‘The Pianist’, a movie, crafted without a whiff of melodrama takes an unvarying and resolute look at the extremity and the agony of the Jews in the Polish capital of Warsaw during Nazi occupation.
‘The Pianist’ is supposed to be the most potent movie of director Roman Polanski, probably after several decades. After Polanski’s ‘Chinatown’, ‘ ‘The Pianist’ has reached such a remarkable dramatic excellence. The attempts taken by ‘The Pianist’ ‘ to be different from that of the other orthodox Holocaust dramas are arguably exceptional.
There are no scenes that show Nazi concentration camps. Rather than getting stranded in Auschwitz, the film takes its audience into the streets of Warsaw where life had no hope except despair, misery, agony and anguish. Polanski does not wince from depicting the naked fright and atrocities inflicted by Hitler’s Nazi army on Jews.
No attempt is taken to mollify and pacify the bitter truth behind the lives of Jews. The film frequently runs with the gunshots directed at the head, torture and the effects brought down by sordid starvation.
Pianist
The film contains some characteristics of a documentary. Polanski observes the matter from a detached standpoint, detailing the heinous acts of brutality without manipulating his audience. The repercussion is arid, stark and powerful and may overcome more sensitive viewers.
The film unfolds in Warsaw in the year 1939, following Poland’s defeat to Germany. An acclaimed Jewish pianist Wladyslaw Szpilman, played by Adrien Brody is the protagonist of the film who along with his family is compelled to watch since the restraints against Jews become progressively unpleasant and repulsive.
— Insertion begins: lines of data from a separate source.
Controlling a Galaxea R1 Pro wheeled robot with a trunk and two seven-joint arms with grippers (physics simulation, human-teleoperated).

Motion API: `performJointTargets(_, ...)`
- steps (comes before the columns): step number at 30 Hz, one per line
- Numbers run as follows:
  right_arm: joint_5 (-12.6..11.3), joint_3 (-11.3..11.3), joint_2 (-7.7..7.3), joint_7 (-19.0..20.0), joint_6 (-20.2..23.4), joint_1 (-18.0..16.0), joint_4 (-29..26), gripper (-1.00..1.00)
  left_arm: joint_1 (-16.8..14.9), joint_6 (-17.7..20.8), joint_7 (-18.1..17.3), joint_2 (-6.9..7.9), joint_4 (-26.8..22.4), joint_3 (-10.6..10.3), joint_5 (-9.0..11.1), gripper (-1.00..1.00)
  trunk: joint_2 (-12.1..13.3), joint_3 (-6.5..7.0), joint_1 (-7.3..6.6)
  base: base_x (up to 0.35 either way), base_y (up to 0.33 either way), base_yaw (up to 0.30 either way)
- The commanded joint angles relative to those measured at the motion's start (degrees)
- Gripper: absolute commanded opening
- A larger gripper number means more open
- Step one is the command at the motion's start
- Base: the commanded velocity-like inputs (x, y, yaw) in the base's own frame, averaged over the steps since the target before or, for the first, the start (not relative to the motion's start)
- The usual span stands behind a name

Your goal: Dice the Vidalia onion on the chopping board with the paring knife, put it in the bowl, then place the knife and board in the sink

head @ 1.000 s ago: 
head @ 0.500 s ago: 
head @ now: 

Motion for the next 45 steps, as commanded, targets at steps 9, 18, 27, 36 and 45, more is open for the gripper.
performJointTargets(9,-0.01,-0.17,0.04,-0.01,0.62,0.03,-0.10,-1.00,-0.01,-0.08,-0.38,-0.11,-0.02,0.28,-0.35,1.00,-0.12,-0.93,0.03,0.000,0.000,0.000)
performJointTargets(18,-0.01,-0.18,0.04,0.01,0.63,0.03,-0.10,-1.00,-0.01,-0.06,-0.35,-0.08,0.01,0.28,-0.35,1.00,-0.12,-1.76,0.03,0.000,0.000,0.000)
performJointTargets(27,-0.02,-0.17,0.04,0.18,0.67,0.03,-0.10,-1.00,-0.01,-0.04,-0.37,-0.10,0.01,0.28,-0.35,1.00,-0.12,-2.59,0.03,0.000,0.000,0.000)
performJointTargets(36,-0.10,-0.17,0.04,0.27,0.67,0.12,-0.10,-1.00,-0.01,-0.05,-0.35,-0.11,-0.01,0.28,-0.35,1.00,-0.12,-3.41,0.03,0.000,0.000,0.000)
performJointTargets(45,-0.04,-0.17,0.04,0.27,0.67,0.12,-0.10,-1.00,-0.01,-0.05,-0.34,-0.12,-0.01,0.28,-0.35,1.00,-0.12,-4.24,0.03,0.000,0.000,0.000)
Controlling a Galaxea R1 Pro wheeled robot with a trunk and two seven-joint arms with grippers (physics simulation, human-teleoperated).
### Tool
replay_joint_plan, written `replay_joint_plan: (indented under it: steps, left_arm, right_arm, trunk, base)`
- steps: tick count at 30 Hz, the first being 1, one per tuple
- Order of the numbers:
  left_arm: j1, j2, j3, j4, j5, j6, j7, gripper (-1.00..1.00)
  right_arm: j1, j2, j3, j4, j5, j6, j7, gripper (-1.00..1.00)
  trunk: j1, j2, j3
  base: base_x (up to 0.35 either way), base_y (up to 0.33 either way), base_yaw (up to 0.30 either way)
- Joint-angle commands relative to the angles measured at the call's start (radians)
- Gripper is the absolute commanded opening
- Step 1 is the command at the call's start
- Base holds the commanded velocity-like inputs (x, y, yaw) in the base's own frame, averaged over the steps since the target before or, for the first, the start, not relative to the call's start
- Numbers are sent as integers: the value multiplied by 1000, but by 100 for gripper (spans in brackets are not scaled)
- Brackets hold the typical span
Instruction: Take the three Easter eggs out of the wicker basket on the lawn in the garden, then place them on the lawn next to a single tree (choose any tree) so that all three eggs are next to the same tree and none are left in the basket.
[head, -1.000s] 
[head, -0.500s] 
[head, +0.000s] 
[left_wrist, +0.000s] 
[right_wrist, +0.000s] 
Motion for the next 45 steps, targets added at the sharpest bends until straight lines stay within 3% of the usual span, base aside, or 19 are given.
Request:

The film depicts how Jews are initially debarred from having meals from certain establishments, hanging around in public parks or sitting on public benches. Soon the Jews are ordered to wear identifying armbands, bowing and showing their respect to the Nazis in the street and walk in the gutters. Every Jew in Warsaw was moved into a ghetto.
Every family is flushed into cramped small rooms. A considerable number of Jews are eventually shipped to concentration camps where they are exterminated. Those who are capable of labour could still remain lucky to survive.
Wladyslaw at this point is separated from his loved ones in the family. He gets the rare chance of survival and remains for the time being as part of a workforce. He sees his family herded into a cattle car. Ultimately, he manages to escape and goes into hiding with the assistance of the underground. From there onwards, until he reaches the Soviet Union, he fights and struggles with disease, unbearable cold and starvation.
Caveman
Adrien Brody is the only actor who has significant screen time with his influential portrayal of the titular character, he represents one of the most outstanding male performances of the year. Brody represents a quick-witted and cultured Jew.
However, towards the latter parts of the film, he resembles the traits of a so-called caveman. His speech is reduced to squeak and squawk. His woolly and fleecy hair and his haggard appearance recollect the memories and images of anyone dying in the not-so-distant extermination camps and his expectation of survival manifests in two things: a hunt for food initially and later on flight from the Nazis.
Almost all the films based on the Holocaust are predominantly centered on the factual incidents, ‘The Pianist’ is a true story which adds another layer to its impact. Proficiency and capability of Polanski add glamour and grace into the film that takes it into the celebrated stardom. A strong and clear narration is the film’s synonym.
Music and images employed by the director are exceptionally rewarding and they embellish and adorn Wladyslaw’s struggle across the rooted memories of the viewers. Nobody who has ever watched ‘The Pianist’ would forget the astound and lurch sight of the titular character hobbling down the blasted, bombed out Warsaw’s streets with warped and perverted half destroyed buildings lining the streets where there’s no sigh of a human survival.
Magician with music
The extempore ‘Concert’ that he gives for Capt. Wilm Hosenfeld played by Thomas Kretschmann, an officer in the Nazi army is preeminent, for a moment at least transforms the theriomorphic looking Wladyslaw into a magician with music. The perfect bittersweet note is envisaged with the end of the film. Hope of life is well returned but no aspect of the future would endure and persist, untouched by the past.
With his exceptional production of ‘The Pianist’, Roman Polanski has given his audience the most recent motion picture that could take the future generations down the memory lane on the atrocities, committed by Hitler’s Nazi regime against the humankind.
Polanski has not failed to provide his viewers with a wave of hope that his very own career itself, following a great many dead-ends, may eventually be back on track.
‘The Pianist’ is nigh on Universal and it grabbed Palme d’or Award at the Cannes film festival, British Academy Film Awards (BAFTA) award and several Academy Awards.
The main casts include Adrien Brody, Thomas Kretschmann, Frank Finlay and Maureen Lipman. ‘The Pianist’ is a film that you should not miss.